▶ [Exercise data]
══════════

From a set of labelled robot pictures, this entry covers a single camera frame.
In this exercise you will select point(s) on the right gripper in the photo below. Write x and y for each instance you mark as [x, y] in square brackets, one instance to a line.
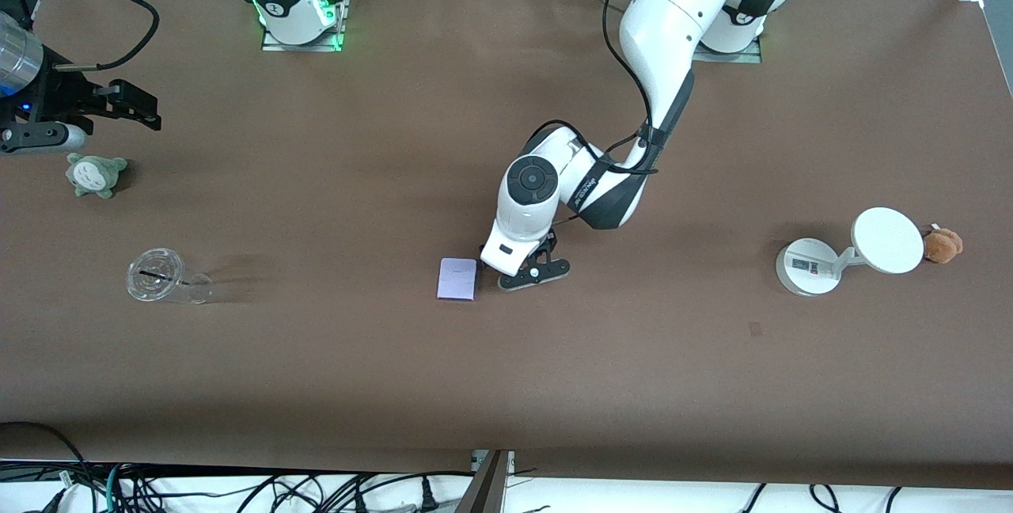
[66, 93]

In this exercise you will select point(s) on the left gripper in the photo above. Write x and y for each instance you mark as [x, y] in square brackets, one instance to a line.
[481, 264]

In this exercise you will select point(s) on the grey totoro plush toy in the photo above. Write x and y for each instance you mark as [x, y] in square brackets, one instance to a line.
[93, 174]

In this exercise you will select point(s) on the white round desk lamp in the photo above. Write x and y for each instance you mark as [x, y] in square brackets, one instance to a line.
[886, 240]

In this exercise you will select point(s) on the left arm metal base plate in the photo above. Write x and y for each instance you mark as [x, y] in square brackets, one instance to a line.
[752, 58]

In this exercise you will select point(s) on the brown plush toy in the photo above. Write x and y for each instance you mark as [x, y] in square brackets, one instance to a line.
[942, 245]

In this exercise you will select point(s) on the brown table cover cloth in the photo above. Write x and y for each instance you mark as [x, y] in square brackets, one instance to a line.
[396, 386]

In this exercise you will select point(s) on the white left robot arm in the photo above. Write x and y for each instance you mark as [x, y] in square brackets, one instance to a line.
[673, 14]

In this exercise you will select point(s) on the clear plastic cup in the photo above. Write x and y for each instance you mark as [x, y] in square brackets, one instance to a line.
[158, 275]

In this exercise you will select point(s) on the metal table frame leg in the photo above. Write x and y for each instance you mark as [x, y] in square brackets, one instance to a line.
[487, 489]

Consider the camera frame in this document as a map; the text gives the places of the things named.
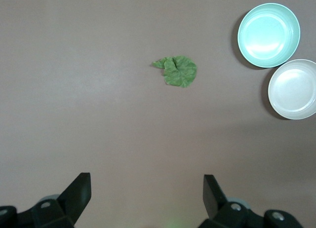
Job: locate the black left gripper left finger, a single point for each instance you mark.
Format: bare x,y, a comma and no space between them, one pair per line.
72,201

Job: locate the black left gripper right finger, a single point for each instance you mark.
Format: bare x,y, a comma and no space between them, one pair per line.
216,204

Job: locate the green lettuce leaf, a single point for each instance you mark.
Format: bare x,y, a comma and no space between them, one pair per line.
180,72

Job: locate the beige plate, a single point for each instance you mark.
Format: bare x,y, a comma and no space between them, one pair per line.
291,89

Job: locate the pale green plate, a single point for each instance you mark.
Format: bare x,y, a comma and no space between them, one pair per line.
266,33

══════════

▶ [Exercise brief] Review the material and copy each line in which the word "locate" appears.

▶ [Solved exercise]
Job: locate the black left gripper left finger, a single point for each instance you mark.
Job: locate the black left gripper right finger, a single point for each instance you mark.
Job: locate the green lettuce leaf, a single point for each instance you mark.
Job: locate the beige plate, a single point for each instance you mark.
Job: locate the pale green plate, a single point for each instance you mark.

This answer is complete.